Sa démarche ressemble beaucoup à celle de Michel Foucault dans Surveiller et Punir. En s’intéressant à ces milieux fermés que sont l’école, la prison, l’hôpital, en consultant les archives administratives du XIXe siècle, Foucault était parvenu à montrer que l’émergence du sujet contemporain était liée à des systèmes de pouvoir permettant de surveiller les individus, de leur faire subir des examens, d’accumuler sur eux un savoir minutieux. De la même manière, Crary s’est demandé comment la modernité avait accouché de sujets observateurs, qui ont ceci d’intriguant qu’ils ne regardent pas le monde directement, mais ont les yeux rivés sur des appareillages techniques. Cette enquête aboutit à une thèse à la fois simple et convaincante. Chaque époque a eu, montre Crary, ses techniques d’observation privilégiées.

« Chaque époque a eu, montre Crary, ses techniques d’observation privilégiées »

Aux XVIIe et XVIIIe siècles, c’est la camera obscura qui domine. En faisant entrer la lumière par un petit trou dans une chambre noire, il est possible de projeter une image du paysage extérieur sur une surface plane, par exemple, une feuille. Cette technique fut abondamment utilisée par le peintre vénitien Giovanni Canaletto (1697-1768) pour réaliser des vues réalistes de la cité des doges, puisqu’elle permet de relever les contours exacts du paysage au crayon. La camera obscura est donc un outil d’analyse, qui aide à mener une observation objective, rationnelle.

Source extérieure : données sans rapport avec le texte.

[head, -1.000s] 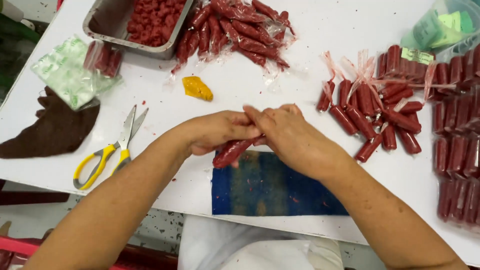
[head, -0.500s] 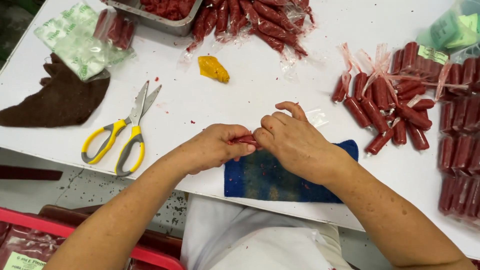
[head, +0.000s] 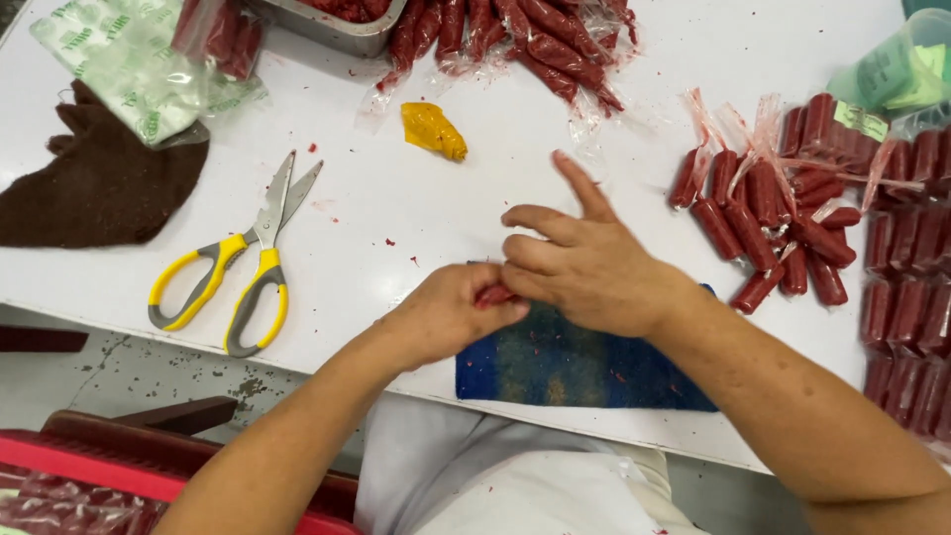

Mais tout bascule dans les années 1820 : une mutation du rapport au visible est alors induite par le succès fulgurant de nouveaux appareils comme le stéréoscope (vision de deux images droite et gauche donnant une illusion de 3D), le phénakistiscope (on voit défiler des images derrière une fente, ce qui donne une illusion de mouvement), le zooscope (même principe) ou le diorama (présentation d’un décor en volume). Cette fois, l’enjeu n’est pas de comprendre la perspective ni de décomposer diagrammatiquement le monde extérieur, mais de produire sur l’observateur une sensation d’immersion dans un milieu qui est éloigné, ou fabriqué.
Ce basculement des pratiques est renforcé par une révolution théorique. À la fin des années 1830, le grand physiologue allemand Johannes Müller propose une nouvelle théorie de la perception, montrant qu’on ne voit jamais le monde, mais seulement des stimulations de la rétine. Il insiste beaucoup sur le fait qu’on sait provoquer des sensations visuelles en stimulant le globe oculaire par des produits chimiques, du courant électrique ou de simples pressions. Tout est prêt, dès lors, pour que naisse un observateur d’un genre nouveau : un être humain qui, convaincu que le monde visible n’existe pas, ou n’est que le produit de la titillation de nos nerfs, préférera la suggestion des écrans à son environnement immédiat. Sans étonnement, cette révolution anthropologique est contemporaine de l’avènement du capitalisme industriel… mais c’est une autre histoire.